The good lieutenant leaned forward in his chair, setting his elbows on the table. “Do you know of any threats to the royal family?”

Aaron blinked. He hoped his surprise was answer enough, but Varghese was clearly waiting on more. The man’s hands were clasped in front of him. Like a prayer to Man’s God and likely to be just as effective.

Should he simply not answer? With the lieutenant’s knuckles whitening, that was probably a very poor idea.

“Something else happened, didn’t it?” Aaron asked. “Besides the murder.”

Varghese’s eyes narrowed. “And what would you know of it?”

“Nothing, Lieutenant.” Aaron answered, keeping his own gaze away from the white bone that sat between them. “Not until you brought it up.”

The only thing Aaron knew of was supposed to happen weeks from now. The crown prince had looked plenty lively the last Aaron had seen him.

The redcoat continued to stare at him, as if seeking some lie that the kirin had missed.

“What did happen?” Aaron asked. “Whatever it was, I swear I had no hand in it.”

Lochlann forced himself to relax. He stood and straightened his coat. “Thank you. That will be all.”

Aaron stood too, bumping against both chair and table in his haste. “Wait. Can I go? I didn’t do it, whatever it was.”
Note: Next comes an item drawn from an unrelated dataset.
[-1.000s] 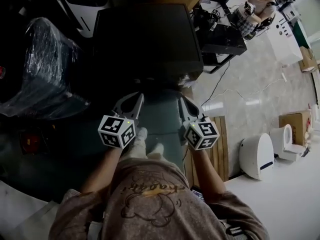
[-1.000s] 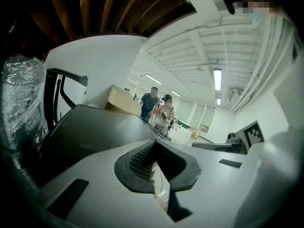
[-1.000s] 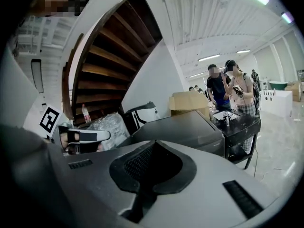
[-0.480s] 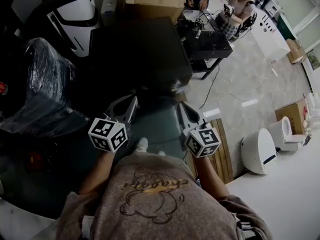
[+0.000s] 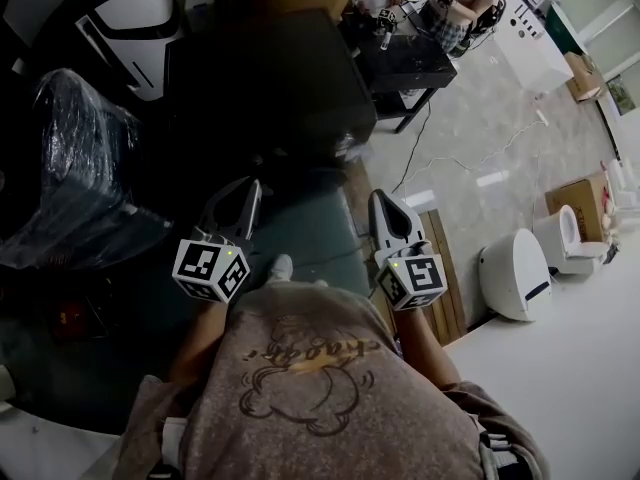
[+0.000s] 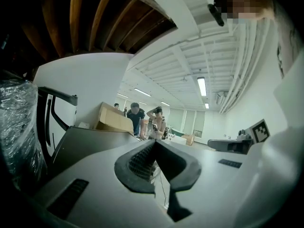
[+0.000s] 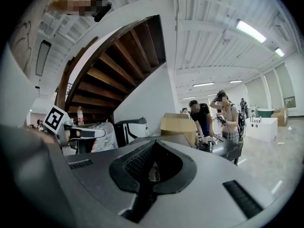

“I believe you.” The man gave a last tug to each sleeve, setting the cuffs right. “There’s still the issue of your humanity, however. The Lady will be back soon enough. I imagine you’ll survive until then.”

“That’s…” Stupidly unfair. Which wasn’t something he’d ever known anyone in power to care about. “Wait!”

Lochlann pulled open the door. “Officer Chereau, you may see him back to his cell now. Thank you.”

The lieutenant left, and the guardswoman came in with a grin. “Not even a half hour. Well done, little fey. He must hate you proper.”

“Thanks,” Aaron said, hollowly.

The guardswoman gave him a friendly punch in the arm and a shove towards the door. “Who needs him, anyway? Every little bit he hates you is a bit more I like you. And Shillelagh and I, we’re the ones you’ve really got to get in good with, now aren’t we? We’re the ones keeping you fed, not the good lieutenant.”

She really did like that nickname. She’d called Lochlann little else since she’d heard Aaron use it.

He tolerated another shove to his back, but he couldn’t stop the words from slipping out of his mouth. “You aren’t the ones that decide to set me free, though, are you?”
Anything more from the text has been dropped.